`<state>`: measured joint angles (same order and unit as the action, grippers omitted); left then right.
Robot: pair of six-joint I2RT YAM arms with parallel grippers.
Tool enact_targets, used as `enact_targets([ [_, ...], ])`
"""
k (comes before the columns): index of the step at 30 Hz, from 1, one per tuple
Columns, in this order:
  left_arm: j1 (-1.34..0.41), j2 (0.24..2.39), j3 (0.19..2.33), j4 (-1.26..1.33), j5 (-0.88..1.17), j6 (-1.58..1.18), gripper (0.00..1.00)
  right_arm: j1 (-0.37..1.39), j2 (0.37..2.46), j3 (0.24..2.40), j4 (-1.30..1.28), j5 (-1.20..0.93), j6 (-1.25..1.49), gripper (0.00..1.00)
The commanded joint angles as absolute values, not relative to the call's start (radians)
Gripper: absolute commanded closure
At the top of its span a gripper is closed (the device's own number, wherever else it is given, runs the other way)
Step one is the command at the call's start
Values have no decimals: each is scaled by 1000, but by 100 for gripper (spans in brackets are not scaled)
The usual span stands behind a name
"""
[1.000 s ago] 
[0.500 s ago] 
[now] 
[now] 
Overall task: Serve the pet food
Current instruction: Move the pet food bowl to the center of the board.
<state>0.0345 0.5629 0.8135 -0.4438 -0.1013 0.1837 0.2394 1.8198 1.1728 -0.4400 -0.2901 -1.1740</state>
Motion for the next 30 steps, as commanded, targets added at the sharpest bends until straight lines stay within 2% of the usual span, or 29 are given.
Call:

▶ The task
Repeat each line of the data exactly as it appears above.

▶ Exercise answer
`<state>`: measured joint angles (same order and unit as the action, grippers omitted); left then right.
Robot: pair of six-joint I2RT YAM arms with parallel grippers.
Tool enact_targets, used as `enact_targets([ [_, ...], ])`
"""
k (comes before the columns): index of the step at 30 Hz, from 1, one per tuple
Columns, in this order:
  left_arm: j1 (-1.34..0.41), j2 (0.24..2.39), j3 (0.19..2.33), j4 (-1.26..1.33), j5 (-0.88..1.17), j6 (-1.58..1.18), gripper (0.00..1.00)
  right_arm: j1 (-0.37..1.39), j2 (0.37..2.46), j3 (0.24..2.40), j4 (-1.30..1.28), j5 (-1.20..0.93), j6 (-1.25..1.49), gripper (0.00..1.00)
The commanded joint angles as absolute values, not relative to the call's start (radians)
Gripper: absolute commanded closure
At the top of its span a gripper is closed (the device's own number, wherever else it is given, runs the other way)
Step one is the command at the call's start
Values have no decimals: each is scaled by 1000, but by 100 for gripper (spans in brackets are not scaled)
The usual span stands behind a name
"""
[1.000 s ago] 
[0.500 s ago] 
[now] 
[now] 
Overall task: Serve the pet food
Current instruction: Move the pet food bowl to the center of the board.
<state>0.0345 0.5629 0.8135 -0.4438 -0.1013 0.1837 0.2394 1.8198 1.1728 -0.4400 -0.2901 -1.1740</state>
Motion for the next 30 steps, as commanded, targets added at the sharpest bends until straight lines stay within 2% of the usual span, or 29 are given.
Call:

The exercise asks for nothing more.